The rate of FTR-S intervention after laparoscopic and open surgery averaged 4.9% and 4.2%, respectively. The rate of re-intervention rose by 19.5% (CI 5.5–35.3%, p = 0.005) from 2002–2003 to 2011–2012. Overall, laparoscopic surgery was associated with a 7.8% higher rate of re-intervention (CI 0.9–15.2%, p = 0.03), although this difference changed over time (interaction term Chi-square = 26.0, df = 9, p = 0.002). FTR-S intervention rates after laparoscopic surgery appeared relatively static over time and were overall higher than those after open surgery except during the last 2 years of the study. Re-intervention rates after open surgery rose during the last 4 years of the study, eventually exceeding the rate of re-intervention after laparoscopic procedures (Fig. 3).

The in-hospital mortality rate after FTR-S intervention was 7.4% when the primary procedure was performed laparoscopically, compared with 13.1% after open surgery (Table 3). Statistical analysis was restricted to data from 2007–2008 onwards, when annual numbers of FTR-S intervention after laparoscopic surgery rose above 100. Compared to 2007–2008, the risk of in-hospital mortality after FTR-S intervention fell by 54.3% (CI 31.5–69.6%, p < 0.001) in 2011–2012, irrespective of the primary surgical approach. When the initial procedure was performed laparoscopically, FTR-S mortality was 39.4% lower (CI 22.0–53.0%, p < 0.001) than after an open index operation. This difference between patient groups, according to the initial operative approach, did not change over time (interaction term Chi-square = 8.51, df = 4, p = 0.07).

Sensitivity analyses of risk-adjusted outcomes did not result in significant changes to any of the above results.

Discussion

This study presents evidence of clear and persistent inequality in the application laparoscopic techniques for colorectal cancer surgery in the English NHS between 2002 and 2012. Despite uptake reaching 50.8% in 2011–12, laparoscopic resection continued to be associated with lower comorbidity and socioeconomic deprivation. However, re-intervention rates were higher among patients undergoing laparoscopic surgery, despite the lower risk profile of this patient population.

This study has important, well-described strengths and limitations associated with the use of national administrative datasets. These tend to capture a more complete picture of national activity than voluntary registers [19, 20], have been shown to permit accurate modelling of patient outcomes [21] and allow identification of clinically important events [22]. Limitations include the lack of data on cancer stage, which may have had implications for patient selection, although this should have had limited impact on 30-day outcomes of elective resection. This study included both colonic and rectal cancer surgery, and rectal surgery is considered more technically challenging. This could have affected patient selection. However, sensitivity analysis of separate colonic and rectal surgical groups did not alter the key findings of this study regarding comorbidity, socioeconomic deprivation, mortality and length of stay. Another limitation of this study was the focus on unadjusted outcomes. However, this was a deliberate choice. This study has highlighted differences in the populations of patients undergoing laparoscopic and open surgery across measured characteristics. It is therefore likely that these two patient populations were also different across unmeasured characteristics, which cannot be controlled for using statistical techniques. Appropriately interpreted, unadjusted outcomes may yield important insights and reveal granular changes in trends that may be hidden as average effects in multiple regression analysis.
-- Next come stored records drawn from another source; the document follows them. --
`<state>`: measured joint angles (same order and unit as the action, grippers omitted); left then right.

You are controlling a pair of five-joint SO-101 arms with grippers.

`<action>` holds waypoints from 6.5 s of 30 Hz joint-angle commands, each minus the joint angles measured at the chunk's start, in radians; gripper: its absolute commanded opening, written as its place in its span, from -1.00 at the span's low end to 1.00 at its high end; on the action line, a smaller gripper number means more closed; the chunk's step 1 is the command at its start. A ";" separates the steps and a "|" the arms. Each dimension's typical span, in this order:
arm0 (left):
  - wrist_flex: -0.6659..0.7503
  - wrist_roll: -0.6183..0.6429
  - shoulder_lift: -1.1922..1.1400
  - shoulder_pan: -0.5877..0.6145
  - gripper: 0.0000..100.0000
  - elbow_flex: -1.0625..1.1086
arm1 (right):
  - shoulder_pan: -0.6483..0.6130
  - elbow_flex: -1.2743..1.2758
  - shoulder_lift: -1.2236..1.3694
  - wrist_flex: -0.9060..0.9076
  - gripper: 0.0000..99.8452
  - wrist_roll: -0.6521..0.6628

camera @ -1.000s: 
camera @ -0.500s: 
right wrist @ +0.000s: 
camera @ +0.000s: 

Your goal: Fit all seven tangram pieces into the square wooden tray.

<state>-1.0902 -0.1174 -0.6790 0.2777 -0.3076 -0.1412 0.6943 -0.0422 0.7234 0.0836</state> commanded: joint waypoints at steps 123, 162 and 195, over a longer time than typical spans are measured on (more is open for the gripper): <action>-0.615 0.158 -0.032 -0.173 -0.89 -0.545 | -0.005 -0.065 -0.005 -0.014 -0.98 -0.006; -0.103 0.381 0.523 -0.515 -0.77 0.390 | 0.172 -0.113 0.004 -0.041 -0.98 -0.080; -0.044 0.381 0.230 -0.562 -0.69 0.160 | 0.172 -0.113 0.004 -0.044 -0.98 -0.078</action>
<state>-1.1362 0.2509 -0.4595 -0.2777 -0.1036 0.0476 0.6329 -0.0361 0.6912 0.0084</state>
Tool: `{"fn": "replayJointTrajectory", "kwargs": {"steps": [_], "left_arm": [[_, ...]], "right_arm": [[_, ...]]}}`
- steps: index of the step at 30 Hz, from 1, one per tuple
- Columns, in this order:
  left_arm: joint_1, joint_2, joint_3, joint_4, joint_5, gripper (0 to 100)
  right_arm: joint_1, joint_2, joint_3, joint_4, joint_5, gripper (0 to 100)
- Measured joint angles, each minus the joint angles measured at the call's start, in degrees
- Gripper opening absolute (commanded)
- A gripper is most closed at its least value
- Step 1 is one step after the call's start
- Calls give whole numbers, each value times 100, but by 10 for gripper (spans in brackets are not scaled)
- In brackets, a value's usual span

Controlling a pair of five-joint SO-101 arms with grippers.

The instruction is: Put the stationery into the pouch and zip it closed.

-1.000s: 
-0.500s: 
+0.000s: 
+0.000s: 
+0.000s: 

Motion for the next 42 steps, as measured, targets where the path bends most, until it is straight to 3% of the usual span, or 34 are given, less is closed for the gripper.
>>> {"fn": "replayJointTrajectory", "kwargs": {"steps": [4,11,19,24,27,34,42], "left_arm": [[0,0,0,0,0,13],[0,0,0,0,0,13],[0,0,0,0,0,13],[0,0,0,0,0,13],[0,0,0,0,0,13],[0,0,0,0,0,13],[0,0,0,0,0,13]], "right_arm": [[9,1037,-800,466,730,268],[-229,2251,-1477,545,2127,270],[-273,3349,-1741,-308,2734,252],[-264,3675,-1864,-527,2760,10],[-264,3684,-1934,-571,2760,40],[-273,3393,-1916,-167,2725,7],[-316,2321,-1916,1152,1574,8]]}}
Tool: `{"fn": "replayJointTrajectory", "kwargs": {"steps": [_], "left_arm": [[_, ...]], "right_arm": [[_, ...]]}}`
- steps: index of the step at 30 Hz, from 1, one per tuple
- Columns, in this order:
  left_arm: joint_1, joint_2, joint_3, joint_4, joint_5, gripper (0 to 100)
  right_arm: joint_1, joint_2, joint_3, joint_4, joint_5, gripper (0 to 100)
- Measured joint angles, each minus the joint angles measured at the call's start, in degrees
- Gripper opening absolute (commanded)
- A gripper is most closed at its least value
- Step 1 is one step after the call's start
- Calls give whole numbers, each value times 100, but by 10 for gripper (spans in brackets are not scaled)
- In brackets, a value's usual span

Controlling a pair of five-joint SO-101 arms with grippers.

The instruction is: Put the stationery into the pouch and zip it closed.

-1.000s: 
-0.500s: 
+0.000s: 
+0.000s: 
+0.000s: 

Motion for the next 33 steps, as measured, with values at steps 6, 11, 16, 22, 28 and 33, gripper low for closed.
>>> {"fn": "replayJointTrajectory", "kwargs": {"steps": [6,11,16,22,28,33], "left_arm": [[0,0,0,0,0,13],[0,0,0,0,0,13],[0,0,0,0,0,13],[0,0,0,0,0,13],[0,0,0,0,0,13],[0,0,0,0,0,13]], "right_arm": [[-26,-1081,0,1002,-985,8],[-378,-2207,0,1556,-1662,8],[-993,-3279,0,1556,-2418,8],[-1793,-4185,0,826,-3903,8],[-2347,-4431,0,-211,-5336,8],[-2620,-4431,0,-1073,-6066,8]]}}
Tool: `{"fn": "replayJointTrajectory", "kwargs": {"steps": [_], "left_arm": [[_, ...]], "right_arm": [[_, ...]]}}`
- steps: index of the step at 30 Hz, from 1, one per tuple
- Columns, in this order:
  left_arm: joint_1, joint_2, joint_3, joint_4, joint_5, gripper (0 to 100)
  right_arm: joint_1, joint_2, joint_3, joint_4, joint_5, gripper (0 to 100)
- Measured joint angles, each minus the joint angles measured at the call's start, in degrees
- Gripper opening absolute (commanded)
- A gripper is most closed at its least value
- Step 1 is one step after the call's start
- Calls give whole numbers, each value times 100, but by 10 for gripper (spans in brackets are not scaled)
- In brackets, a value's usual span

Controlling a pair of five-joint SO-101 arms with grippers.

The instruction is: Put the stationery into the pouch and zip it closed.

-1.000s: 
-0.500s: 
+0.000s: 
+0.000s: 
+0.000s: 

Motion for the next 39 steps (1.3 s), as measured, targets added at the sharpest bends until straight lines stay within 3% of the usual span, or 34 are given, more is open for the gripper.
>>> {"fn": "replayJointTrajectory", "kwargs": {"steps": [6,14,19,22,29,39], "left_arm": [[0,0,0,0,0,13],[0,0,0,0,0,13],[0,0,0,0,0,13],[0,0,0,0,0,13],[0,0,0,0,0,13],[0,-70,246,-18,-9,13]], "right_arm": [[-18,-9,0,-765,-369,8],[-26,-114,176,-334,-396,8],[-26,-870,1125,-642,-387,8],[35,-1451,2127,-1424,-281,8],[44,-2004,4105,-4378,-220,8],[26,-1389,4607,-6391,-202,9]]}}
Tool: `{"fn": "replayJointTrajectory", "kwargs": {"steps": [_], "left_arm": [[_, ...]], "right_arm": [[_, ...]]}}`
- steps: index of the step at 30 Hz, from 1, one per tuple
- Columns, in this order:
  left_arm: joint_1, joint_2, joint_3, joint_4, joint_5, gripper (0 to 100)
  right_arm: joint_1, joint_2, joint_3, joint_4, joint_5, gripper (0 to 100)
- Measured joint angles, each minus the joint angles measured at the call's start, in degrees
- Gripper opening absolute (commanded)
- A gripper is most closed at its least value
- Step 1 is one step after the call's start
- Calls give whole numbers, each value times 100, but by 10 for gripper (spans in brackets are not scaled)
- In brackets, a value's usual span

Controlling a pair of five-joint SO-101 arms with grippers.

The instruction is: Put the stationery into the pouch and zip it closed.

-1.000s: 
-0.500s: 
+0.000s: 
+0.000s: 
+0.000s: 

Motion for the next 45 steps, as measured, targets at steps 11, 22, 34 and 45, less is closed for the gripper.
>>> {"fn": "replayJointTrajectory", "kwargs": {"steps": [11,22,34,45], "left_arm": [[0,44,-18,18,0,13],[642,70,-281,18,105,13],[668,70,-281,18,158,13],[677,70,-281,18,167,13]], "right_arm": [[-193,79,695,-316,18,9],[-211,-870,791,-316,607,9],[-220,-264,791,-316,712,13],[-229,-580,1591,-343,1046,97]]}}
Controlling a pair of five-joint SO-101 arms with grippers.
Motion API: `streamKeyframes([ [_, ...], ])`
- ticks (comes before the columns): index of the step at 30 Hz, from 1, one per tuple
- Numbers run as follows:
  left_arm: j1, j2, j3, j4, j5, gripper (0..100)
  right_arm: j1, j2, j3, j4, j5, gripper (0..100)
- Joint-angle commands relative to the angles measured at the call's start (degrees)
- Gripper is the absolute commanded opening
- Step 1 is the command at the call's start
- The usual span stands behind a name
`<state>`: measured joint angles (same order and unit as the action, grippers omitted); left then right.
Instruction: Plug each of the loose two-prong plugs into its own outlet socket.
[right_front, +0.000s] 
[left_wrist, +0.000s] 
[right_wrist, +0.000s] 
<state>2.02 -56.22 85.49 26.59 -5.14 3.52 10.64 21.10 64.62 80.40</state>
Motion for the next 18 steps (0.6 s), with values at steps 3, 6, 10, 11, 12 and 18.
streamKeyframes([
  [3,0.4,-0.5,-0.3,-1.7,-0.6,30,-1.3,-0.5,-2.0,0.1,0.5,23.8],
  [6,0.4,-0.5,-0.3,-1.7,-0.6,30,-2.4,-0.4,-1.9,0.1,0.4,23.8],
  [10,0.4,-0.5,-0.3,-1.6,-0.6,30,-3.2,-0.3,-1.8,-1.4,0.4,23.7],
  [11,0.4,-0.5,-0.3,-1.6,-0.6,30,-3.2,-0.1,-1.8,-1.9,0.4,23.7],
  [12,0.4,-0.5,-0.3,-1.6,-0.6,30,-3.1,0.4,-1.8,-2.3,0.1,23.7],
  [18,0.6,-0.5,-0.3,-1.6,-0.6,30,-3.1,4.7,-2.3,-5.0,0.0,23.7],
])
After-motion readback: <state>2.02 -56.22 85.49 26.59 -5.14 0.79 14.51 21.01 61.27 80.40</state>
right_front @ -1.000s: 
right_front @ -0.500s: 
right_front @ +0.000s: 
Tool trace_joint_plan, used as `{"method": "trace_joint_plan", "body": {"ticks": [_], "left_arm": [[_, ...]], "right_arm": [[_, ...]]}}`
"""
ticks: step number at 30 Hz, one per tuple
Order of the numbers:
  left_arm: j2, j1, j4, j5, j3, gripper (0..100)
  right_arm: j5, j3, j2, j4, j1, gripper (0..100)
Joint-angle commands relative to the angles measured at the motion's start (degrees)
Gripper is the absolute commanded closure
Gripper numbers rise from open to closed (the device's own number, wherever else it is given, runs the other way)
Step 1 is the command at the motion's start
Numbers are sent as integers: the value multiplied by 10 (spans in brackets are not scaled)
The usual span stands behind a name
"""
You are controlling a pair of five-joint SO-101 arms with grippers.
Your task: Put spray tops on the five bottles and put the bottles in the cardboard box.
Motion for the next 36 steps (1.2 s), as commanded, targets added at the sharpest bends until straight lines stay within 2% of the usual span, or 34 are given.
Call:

Differential application of laparoscopic surgery persisted throughout the study period, despite the accumulation of experience and attainment of high levels of adoption in later study years. Previous, non-longitudinal research in Canada [10] and the USA [11, 12] also found an association between laparoscopic surgery and lower comorbidity. Differences in comorbidity and socioeconomic status between laparoscopic and open patient groups may have arisen at the surgeon level, through case selection, or at the unit level, through geographic variation. During early adoption, novice surgeons may have selected ‘easier’, less comorbid patients for whom a prolonged operation and anaesthetic should not cause untoward problems. With progression along the learning curve, it may reasonably be expected that surgeons would apply the technique to all suitable patients. The narrowing of the differences in comorbidity in the early years of this study may support this contention. However, lower comorbidity and deprivation in the laparoscopic group stubbornly persisted over the latter half of the study. Differences in application may have occurred at the unit level, with surgeons trained in laparoscopic techniques perhaps practicing in less socioeconomically deprived areas, where patients are also likely to be less comorbid.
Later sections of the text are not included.